(New York) Barricades set up around the United States Supreme Court building after the release of a draft decision reversing the ruling Roe v. Wade Just a bad memory.
Published at 6:00 am.
For the first time since the start of the COVID-19 pandemic, the public will be able to hear the arguments for a cause in person as we begin a new session that ends this Monday, March 2020. Next summer.
But what the return to normal will look like is only superficial. Because months after emphasizing the fractures in American society by issuing explosive decisions on abortion, guns and the environment, the nation’s highest court is on the hot seat. As has rarely been the case in its history, its legitimacy is challenged both internally and externally.
This new session should allow its conservative majority of six justices (out of nine) to continue to the right, which seems like a step backwards in the eyes of diverse Americans.
Among the issues on the menu: discrimination against same-sex couples in the name of religion; conservation of wetlands; The Future of Affirmative Action Policies on College Campuses; the survival of the 1965 Voting Rights Act, a pillar of the Civil Rights Movement; And the validity of an arcane theory that could change the way federal elections are administered.
These last two questions in particular make progressives fear a new attack on the foundations of American democracy.
However, these same progressives will appreciate the presence of Katanji Brown Jackson, the first African American among the Supreme Court justices this Monday. Stephen Breyer’s replacement won’t change the Supreme Court’s ideological balance, but it could help end the numerical dominance of white male justices. For the first time in history they will be a minority.

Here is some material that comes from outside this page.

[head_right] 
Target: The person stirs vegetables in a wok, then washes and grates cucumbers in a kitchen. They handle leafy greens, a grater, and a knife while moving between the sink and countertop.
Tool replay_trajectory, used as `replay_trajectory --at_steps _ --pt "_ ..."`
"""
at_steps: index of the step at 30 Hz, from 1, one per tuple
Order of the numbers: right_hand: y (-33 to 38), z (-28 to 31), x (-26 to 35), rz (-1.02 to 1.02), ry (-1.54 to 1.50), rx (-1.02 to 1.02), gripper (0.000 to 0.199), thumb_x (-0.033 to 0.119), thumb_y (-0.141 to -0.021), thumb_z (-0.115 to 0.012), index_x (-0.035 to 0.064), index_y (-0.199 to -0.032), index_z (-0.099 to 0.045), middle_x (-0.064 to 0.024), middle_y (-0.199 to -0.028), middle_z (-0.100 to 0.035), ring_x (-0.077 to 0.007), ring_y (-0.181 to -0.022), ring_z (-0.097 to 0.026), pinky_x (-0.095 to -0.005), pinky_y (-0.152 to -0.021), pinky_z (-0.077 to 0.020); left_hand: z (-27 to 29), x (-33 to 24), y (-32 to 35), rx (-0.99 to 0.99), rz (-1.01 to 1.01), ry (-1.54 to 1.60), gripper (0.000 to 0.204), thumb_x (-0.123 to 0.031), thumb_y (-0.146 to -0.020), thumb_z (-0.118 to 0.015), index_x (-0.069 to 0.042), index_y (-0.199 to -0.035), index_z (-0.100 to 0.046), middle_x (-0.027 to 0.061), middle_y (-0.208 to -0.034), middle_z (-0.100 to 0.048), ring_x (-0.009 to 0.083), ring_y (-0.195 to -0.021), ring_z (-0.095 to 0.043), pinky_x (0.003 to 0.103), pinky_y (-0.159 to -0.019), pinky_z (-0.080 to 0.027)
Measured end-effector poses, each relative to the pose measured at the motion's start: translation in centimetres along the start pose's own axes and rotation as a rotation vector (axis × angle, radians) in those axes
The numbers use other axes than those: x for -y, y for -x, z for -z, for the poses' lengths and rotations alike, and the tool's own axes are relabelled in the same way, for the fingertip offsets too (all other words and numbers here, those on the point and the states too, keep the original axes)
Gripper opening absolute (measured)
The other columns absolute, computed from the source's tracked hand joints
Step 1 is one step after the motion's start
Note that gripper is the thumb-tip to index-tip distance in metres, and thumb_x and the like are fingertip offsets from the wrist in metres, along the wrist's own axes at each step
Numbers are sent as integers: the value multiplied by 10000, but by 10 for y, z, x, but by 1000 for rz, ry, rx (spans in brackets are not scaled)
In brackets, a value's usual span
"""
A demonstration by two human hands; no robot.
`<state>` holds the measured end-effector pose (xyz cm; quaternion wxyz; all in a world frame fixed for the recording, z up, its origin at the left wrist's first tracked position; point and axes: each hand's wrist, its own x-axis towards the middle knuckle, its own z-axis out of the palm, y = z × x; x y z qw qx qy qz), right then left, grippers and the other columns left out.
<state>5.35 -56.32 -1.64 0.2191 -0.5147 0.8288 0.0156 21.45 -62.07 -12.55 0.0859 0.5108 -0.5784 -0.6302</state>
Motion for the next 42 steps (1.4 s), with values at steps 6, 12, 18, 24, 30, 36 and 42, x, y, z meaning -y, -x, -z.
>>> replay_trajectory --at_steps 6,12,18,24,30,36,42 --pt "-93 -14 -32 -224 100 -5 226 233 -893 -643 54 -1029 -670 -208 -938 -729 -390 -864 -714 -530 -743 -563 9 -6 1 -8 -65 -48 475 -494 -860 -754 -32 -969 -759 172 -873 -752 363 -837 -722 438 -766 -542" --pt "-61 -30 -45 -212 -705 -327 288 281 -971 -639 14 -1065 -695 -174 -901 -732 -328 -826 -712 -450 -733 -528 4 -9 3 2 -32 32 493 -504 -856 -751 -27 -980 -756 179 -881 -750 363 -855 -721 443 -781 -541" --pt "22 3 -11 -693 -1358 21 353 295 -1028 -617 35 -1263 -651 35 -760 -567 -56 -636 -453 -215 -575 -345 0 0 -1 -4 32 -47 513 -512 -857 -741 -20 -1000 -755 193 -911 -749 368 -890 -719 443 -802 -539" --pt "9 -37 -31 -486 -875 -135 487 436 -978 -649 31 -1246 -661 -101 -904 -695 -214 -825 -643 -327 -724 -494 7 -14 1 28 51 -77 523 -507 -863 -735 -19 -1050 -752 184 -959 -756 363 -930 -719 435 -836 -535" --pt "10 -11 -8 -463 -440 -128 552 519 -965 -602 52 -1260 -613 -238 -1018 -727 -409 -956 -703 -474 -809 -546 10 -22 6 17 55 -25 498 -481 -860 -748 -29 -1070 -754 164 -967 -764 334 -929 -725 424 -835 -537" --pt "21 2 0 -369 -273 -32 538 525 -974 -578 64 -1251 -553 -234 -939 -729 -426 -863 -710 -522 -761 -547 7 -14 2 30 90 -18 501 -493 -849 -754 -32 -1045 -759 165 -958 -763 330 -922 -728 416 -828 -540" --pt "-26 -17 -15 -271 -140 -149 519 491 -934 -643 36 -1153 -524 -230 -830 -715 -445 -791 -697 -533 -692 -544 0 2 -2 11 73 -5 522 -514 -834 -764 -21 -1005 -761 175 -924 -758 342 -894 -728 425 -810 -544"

The expected change, however, won’t stop Elena Kagan, one of the Supreme Court’s three progressive justices, from raising alarms in recent months about the ideological drift of her conservative colleagues.
“I’m not talking about a particular decision or a particular series of decisions. But if the Court loses all touch with the public and public sentiment over time, that’s a dangerous thing for democracy,” he said last July during a speech to about 500 judges and lawyers in Montana.

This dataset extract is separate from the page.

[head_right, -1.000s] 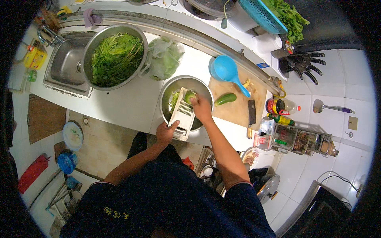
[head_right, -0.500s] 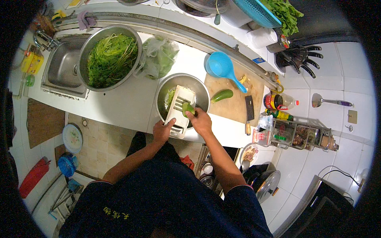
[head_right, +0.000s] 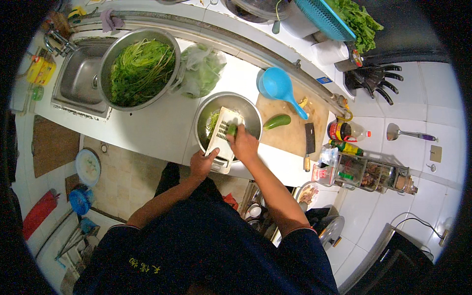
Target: The person stirs vegetables in a wok, then washes and grates cucumbers in a kitchen. They handle leafy greens, a grater, and a knife while moving between the sink and countertop.
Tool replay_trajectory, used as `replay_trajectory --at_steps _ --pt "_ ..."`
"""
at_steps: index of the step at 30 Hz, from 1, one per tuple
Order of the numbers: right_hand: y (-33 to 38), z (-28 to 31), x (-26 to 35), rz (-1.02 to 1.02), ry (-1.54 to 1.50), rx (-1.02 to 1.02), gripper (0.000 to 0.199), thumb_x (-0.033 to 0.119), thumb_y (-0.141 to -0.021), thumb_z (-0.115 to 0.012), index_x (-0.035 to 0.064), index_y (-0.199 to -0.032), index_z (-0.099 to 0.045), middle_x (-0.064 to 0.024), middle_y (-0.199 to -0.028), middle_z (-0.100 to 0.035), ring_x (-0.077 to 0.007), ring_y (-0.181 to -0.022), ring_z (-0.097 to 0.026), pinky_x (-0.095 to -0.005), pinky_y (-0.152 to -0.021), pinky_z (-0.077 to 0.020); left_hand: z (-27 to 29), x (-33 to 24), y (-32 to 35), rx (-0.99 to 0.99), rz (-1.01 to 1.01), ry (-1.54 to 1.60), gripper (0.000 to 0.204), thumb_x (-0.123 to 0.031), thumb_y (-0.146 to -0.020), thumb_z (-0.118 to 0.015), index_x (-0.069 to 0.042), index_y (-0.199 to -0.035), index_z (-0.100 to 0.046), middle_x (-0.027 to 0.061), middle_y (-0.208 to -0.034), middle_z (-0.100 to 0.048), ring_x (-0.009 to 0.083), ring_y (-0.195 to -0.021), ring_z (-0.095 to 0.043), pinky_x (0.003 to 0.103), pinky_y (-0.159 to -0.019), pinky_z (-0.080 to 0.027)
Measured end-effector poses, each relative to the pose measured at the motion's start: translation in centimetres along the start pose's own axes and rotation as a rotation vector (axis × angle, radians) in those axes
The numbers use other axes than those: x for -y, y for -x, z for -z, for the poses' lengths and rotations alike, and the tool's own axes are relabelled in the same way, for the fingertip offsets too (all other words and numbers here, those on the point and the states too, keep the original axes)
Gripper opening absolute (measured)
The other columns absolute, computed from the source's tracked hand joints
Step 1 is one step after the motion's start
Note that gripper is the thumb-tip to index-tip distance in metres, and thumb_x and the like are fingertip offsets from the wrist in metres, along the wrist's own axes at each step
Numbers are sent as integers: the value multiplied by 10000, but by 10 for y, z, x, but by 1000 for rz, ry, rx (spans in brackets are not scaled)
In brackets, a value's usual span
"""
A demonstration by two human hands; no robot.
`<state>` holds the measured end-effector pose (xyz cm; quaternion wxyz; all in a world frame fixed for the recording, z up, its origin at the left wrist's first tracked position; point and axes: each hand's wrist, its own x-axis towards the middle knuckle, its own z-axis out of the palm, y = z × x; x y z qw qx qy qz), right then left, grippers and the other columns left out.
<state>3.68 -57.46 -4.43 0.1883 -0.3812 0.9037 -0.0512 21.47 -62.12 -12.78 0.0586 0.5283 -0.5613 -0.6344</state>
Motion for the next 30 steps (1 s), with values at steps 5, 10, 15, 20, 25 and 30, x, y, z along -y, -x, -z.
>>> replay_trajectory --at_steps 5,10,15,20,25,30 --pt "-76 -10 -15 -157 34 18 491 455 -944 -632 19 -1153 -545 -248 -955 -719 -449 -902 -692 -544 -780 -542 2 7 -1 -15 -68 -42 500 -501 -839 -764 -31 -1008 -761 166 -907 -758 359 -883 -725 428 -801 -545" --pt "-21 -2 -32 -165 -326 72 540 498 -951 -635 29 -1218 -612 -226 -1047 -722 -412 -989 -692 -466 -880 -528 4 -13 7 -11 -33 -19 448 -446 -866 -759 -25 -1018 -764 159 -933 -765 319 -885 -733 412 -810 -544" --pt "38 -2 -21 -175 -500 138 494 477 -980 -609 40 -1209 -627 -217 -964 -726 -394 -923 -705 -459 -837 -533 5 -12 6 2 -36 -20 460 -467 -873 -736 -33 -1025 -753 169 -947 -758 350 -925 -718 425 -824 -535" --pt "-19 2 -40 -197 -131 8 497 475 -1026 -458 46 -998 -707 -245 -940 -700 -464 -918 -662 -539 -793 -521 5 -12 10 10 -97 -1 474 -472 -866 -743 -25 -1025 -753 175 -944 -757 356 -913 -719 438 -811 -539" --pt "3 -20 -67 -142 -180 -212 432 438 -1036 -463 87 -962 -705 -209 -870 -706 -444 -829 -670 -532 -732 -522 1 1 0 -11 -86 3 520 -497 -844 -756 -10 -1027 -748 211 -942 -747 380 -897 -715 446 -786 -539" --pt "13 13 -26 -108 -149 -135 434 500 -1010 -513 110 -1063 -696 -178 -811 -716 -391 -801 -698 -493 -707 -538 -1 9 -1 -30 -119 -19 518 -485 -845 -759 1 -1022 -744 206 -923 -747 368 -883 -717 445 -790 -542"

Last month he was even more blunt, saying the Supreme Court could lose public confidence by ignoring the concept of “necessary decision” or by honoring decisions already taken.
“It doesn’t feel like law when new judges appointed by a new president come in and start throwing out old cases,” he said during a speech on the campus of Catholic University in Rhode Island last month.

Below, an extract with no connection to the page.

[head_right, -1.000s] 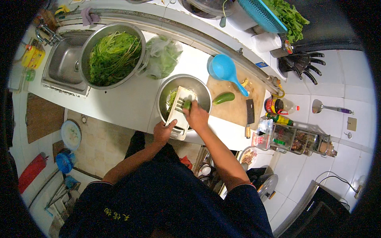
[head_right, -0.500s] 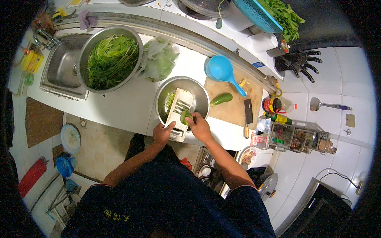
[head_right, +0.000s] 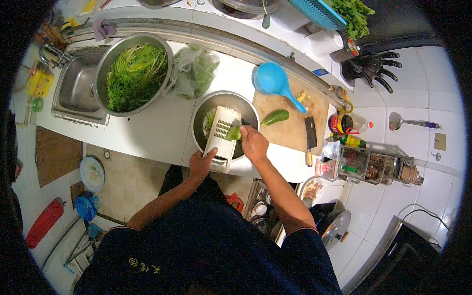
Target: The person stirs vegetables in a wok, then washes and grates cucumbers in a kitchen. They handle leafy greens, a grater, and a knife while moving between the sink and countertop.
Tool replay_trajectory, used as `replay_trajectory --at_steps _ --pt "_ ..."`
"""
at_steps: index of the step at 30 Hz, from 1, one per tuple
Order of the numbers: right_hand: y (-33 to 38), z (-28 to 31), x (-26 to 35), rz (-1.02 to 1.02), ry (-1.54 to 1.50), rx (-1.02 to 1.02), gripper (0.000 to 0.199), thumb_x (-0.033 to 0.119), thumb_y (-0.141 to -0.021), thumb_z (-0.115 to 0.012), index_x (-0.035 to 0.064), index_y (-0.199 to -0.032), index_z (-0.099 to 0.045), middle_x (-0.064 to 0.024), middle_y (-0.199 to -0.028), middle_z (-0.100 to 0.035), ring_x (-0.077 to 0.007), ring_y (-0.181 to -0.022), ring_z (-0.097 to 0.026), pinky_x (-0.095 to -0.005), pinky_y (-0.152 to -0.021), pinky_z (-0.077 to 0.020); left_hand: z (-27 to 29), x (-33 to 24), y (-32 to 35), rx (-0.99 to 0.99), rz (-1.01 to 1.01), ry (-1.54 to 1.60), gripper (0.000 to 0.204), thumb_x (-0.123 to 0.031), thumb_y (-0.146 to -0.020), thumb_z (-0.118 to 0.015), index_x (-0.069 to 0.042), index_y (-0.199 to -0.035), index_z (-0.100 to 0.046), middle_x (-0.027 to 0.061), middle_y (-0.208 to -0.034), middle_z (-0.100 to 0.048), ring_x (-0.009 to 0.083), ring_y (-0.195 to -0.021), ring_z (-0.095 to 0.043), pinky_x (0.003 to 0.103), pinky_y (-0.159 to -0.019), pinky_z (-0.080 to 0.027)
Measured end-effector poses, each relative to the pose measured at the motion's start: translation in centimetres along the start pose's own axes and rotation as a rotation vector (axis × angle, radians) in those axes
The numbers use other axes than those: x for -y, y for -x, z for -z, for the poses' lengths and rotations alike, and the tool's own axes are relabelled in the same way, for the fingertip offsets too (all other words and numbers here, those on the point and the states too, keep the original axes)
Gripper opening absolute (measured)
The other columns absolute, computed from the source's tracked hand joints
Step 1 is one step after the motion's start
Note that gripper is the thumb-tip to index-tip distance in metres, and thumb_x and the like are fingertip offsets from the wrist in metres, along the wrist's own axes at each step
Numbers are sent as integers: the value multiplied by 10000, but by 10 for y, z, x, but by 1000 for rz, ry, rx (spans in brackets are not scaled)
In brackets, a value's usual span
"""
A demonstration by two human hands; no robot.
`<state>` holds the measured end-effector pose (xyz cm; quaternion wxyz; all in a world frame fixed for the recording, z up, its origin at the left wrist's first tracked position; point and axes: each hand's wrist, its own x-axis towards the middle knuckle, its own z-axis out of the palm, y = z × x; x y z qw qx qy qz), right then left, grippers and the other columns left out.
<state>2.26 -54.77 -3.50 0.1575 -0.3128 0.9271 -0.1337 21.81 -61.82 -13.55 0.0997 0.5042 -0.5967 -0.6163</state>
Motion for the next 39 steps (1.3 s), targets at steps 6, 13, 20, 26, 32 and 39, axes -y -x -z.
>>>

It’s fitting that Supreme Court Chief Justice John Roberts stepped in to defend the controversial rulings of his fellow conservatives.
“All of our views are open to criticism,” he told a panel of judges and lawyers last month. “In fact, our members do a great job of criticizing certain opinions from time to time. But the fact that people disagree with an opinion is no basis for criticizing the legitimacy of the court. ยป
However, the scale of these criticisms cannot be ignored. According to a recent Gallup poll, only 40% of Americans approve of the Supreme Court’s performance, a historic low.
The same poll found that 42% of Americans, a plurality, believe the Supreme Court is “too conservative,” an extreme.
One of the most anticipated cases of the new session – Moore v. HARPER – These Americans can prove their point. Republican lawmakers in North Carolina want the Supreme Court to rule that state courts have no say in state legislatures’ actions related to federal elections.
The case is based on a ruling issued last February by the North Carolina Supreme Court. It rejected a new electoral map drawn by Republicans in the state that deliberately and illegally diluted the Democratic vote.
Republicans base their arguments on a legal doctrine known as the Independent State Legislature Doctrine. Some justices of the United States Supreme Court, including Clarence Thomas, Samuel Alito, and Neil Gorsuch, subscribe to varying degrees to this theory, according to which the United States Constitution reserves control over the conduct of federal elections only to state legislatures.
A favorable result for Republicans in North Carolina also applies to other key states such as Michigan, Wisconsin and Pennsylvania.
Given the prominent role state courts have played in Donald Trump and his allies’ challenges to the 2020 presidential election results, this will further undermine the legitimacy of the US Supreme Court.